Será por Viktor Órban ser líder da direita política e PM do seu país, sufragado pelo pela maioria dos eleitores húngaros? Será, porventura, a líder do BE, portadora de algum selo especial de garantia moral e política que a coloque num patamar superior em relação a outros líderes e seja um exemplo a seguir? Não é, esta deputada, a líder de um partido extremista, e bem extremista, de esquerda? E, sendo “mulher, lésbica e de esquerda” – as palavras são suas e passaram nas TV´s -,   algum dia os seus colegas deputados da AR evitaram ou criticaram alguém que se tenha sentado ao seu lado? É que também poderiam alegar não se misturarem com a representante do extremismo da esquerda do nosso país. Esta manifestação de moralismo bacoco e demagógico só mesmo vinda da área política donde procede!

O facto de estes dois PM serem politicamente opostos não impede nem pode impedir que interajam e trabalhem para gerar entendimentos no âmbito político, tanto mais que ambos fazem parte da União Europeia. E este encontro informal, a pretexto de um jogo de futebol, acredito que tenha servido para gerar algumas posições comuns no mundo intrincado da alta política europeia e nas dos dois países. Não o sabemos, mas também não temos de o saber.

Não me parece, assim, que o Dr. António Costa tenha cometido algum pecado mortal e ofendido a sensibilidade seráfica da líder do BE, assim como a de outros opositores que se julgam impolutos, pelo que, neste caso concreto, aceito perfeitamente que agiu dentro das suas competências de PM. Não o censuro e, embora já o tenha criticado noutras situações, nesta estou solidário com a sua pessoa.
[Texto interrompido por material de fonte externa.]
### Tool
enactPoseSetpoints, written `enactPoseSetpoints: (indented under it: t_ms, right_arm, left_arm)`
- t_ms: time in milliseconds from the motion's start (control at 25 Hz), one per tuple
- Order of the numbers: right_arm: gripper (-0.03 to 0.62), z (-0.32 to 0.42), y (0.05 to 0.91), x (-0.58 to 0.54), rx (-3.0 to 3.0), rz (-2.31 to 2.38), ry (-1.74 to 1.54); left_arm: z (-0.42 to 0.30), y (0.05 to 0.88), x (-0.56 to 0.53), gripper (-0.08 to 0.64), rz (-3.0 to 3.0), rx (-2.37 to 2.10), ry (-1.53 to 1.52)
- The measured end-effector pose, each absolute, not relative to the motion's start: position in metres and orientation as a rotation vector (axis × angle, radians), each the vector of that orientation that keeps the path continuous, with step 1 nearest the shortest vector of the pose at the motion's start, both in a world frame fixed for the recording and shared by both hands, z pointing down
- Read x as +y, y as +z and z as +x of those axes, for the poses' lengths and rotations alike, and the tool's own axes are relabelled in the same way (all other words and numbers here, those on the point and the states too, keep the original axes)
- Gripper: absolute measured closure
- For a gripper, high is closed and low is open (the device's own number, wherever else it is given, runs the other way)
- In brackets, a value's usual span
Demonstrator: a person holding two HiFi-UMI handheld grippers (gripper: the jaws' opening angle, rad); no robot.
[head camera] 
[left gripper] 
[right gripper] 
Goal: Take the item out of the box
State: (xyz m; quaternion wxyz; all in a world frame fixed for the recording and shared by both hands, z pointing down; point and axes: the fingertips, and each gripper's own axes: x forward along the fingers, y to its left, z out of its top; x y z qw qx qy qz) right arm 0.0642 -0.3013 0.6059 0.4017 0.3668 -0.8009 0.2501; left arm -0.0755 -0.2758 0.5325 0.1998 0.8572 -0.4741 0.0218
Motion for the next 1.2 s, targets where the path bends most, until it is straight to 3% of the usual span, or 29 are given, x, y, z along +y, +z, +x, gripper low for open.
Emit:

As posições de outros partidos e comentadores não me incomodam, porque só lhes interessa o desgaste pessoal e político.

Seria bom para os portugueses que os falcões se preocupassem com coisas sérias e não se perdessem com minudências que nada interessam para o desenvolvimento do país nem para a felicidade dos cidadãos. Procurem e encontrarão outros problemas a merecerem urgência na busca de soluções, nas quais podem aplicar o seu potencial. 

Só faltava agora, para cúmulo, que se promovesse mais uma comissão de inquérito na AR, como já se falou, para esclarecer este caso, visando apenas desacreditar o PM. Este país parece, mesmo, uma falcoaria, porque exceptuando o Reino Unido, a Itália e pouco mais, os partidos na oposição só se preocupam em flagelar os governos até que caiam.